WORK ORDER => Where the records below show the word "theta" in a line, please copy that line.

RECORDS TO USE =>
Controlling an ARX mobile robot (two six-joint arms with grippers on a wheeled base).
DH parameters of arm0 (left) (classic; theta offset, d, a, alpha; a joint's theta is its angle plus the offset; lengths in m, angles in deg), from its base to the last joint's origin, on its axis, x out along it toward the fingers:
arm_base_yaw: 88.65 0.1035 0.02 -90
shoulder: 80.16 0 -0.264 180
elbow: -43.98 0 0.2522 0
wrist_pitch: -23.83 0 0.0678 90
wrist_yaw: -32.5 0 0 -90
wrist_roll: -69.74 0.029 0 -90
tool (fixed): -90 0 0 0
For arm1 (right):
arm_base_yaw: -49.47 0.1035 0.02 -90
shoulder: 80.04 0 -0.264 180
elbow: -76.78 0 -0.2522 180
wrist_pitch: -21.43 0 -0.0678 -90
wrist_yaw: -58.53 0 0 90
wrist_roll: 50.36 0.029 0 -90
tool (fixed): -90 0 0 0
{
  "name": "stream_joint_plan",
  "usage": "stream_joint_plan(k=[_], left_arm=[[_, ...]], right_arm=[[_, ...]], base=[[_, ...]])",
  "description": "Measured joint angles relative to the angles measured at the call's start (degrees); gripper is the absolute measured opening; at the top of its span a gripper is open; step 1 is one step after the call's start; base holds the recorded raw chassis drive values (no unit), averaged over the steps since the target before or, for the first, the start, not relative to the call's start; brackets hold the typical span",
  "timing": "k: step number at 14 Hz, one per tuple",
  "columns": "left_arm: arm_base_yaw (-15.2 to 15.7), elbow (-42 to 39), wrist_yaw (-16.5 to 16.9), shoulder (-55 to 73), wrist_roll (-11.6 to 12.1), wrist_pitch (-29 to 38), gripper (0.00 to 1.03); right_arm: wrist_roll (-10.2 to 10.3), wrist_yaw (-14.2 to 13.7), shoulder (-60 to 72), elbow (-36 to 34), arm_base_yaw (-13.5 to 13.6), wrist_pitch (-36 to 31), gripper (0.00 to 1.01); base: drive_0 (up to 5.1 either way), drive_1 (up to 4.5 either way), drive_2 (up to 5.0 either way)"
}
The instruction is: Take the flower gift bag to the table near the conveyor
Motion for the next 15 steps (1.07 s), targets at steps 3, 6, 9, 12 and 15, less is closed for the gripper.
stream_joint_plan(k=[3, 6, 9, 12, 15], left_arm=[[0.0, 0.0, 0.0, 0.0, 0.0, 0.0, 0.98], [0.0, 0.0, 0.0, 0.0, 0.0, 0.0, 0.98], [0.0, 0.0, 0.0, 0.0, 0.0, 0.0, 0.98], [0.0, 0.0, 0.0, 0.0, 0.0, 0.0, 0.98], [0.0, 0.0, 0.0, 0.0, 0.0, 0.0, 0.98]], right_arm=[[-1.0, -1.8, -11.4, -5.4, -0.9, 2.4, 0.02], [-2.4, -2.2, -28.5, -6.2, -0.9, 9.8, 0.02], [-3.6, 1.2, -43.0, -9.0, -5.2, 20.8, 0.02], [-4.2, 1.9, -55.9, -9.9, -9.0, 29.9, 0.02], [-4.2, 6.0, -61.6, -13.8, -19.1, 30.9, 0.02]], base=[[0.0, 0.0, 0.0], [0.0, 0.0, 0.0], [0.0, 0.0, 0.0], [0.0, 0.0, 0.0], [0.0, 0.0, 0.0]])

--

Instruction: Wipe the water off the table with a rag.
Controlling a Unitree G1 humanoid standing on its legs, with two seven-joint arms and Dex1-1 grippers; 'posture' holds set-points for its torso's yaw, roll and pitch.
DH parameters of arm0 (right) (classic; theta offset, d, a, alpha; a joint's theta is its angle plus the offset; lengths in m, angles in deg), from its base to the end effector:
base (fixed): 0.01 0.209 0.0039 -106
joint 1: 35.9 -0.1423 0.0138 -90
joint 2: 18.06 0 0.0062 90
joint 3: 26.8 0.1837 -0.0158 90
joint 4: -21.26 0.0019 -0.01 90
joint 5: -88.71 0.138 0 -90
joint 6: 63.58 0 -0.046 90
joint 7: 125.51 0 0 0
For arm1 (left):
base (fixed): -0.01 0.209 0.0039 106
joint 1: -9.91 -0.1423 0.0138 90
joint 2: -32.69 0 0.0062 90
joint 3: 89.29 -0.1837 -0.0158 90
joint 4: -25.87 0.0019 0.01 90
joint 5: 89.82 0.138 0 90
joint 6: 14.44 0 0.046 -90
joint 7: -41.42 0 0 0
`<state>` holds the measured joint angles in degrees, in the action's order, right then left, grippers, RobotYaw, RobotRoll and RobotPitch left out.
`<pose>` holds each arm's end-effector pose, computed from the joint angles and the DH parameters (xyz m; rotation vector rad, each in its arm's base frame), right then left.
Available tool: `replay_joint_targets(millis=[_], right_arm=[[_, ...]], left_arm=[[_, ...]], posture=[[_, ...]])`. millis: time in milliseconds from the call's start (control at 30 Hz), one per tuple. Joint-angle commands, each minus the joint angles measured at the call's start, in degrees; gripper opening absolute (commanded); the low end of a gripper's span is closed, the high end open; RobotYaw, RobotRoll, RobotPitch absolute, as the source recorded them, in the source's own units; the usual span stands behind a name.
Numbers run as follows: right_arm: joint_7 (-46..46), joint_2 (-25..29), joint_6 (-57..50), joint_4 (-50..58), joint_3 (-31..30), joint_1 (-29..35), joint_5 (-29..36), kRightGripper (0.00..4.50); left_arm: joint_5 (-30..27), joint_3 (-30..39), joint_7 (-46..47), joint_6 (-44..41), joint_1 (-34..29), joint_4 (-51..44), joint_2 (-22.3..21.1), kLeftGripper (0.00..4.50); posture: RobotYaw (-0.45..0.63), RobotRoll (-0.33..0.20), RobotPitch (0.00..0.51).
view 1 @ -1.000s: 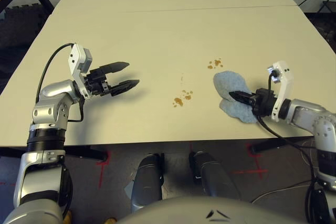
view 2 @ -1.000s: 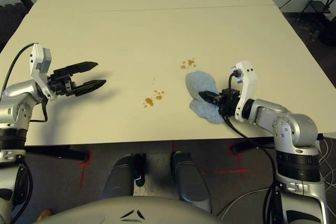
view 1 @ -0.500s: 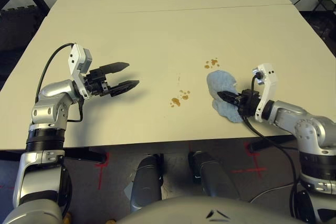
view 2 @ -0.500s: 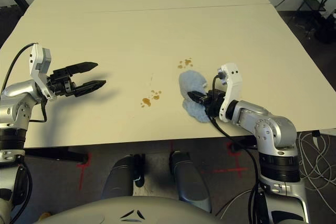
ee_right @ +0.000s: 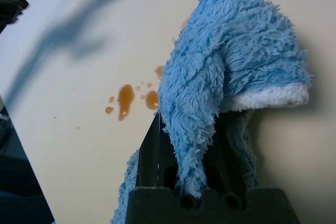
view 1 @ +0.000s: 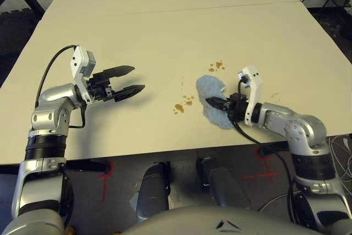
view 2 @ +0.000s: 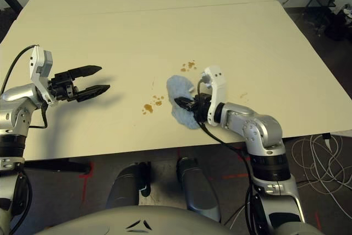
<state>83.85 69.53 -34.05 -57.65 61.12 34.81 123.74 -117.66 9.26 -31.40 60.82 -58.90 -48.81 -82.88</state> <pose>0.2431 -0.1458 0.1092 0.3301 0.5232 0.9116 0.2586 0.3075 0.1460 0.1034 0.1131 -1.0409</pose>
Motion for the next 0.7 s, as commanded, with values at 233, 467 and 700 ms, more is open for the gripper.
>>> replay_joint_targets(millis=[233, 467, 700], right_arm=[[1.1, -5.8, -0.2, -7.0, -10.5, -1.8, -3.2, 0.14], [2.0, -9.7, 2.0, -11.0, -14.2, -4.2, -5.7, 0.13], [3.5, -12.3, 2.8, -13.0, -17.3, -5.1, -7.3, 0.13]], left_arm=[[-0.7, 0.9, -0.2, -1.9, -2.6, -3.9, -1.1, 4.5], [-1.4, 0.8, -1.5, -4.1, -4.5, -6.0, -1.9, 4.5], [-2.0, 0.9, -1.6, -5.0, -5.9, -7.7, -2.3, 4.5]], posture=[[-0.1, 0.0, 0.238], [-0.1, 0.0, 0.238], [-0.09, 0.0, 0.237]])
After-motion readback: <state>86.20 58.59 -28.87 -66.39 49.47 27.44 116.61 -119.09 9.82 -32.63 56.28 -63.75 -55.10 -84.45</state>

PROBLEM SOLUTION =>
DH parameters of arm0 (left) (classic; theta offset, d, a, alpha; a joint's theta is its angle plus the offset; lengths in m, angles in deg), from its base to the last joint's origin, on its axis, x out along it toward the fingers:
DH parameters of arm0 (right) (classic; theta offset, d, a, alpha; a joint's theta is its angle plus the offset; lengths in m, angles in deg), from its base to the end effector:

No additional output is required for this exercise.